▶ _Work instructions_: Omit any pictures, and restate word for word only the lines from the one with "Check that the robot" through the end of the data below.

▶ _Records for processing_:
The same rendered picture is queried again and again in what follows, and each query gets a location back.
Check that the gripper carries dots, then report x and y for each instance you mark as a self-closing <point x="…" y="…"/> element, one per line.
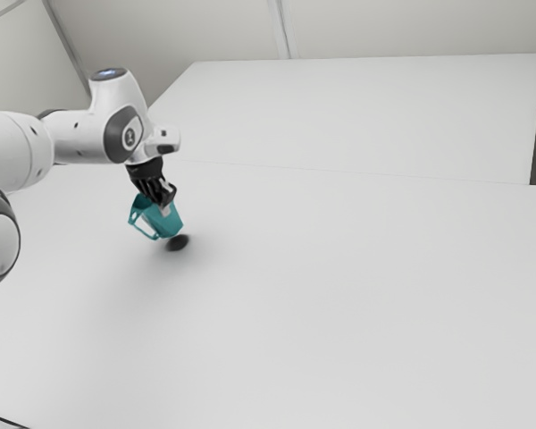
<point x="145" y="174"/>

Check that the teal faceted mug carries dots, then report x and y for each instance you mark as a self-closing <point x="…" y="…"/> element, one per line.
<point x="158" y="221"/>

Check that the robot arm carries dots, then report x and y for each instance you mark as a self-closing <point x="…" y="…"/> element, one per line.
<point x="71" y="134"/>

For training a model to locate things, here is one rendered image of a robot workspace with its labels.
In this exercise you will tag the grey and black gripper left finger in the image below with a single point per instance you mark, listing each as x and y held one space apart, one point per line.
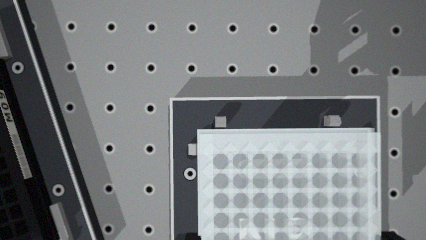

▶ _Response to this exercise_:
Check that the robot arm carries dots, then report x and y for each instance you mark as a self-closing <point x="…" y="…"/> element, one per line.
<point x="71" y="134"/>

For training a model to locate things, here is one rendered image of a robot workspace with its labels.
In this exercise you will tag the grey and black gripper left finger in the image below with a single point per instance you mark, listing each as x and y held one space apart, one point per line.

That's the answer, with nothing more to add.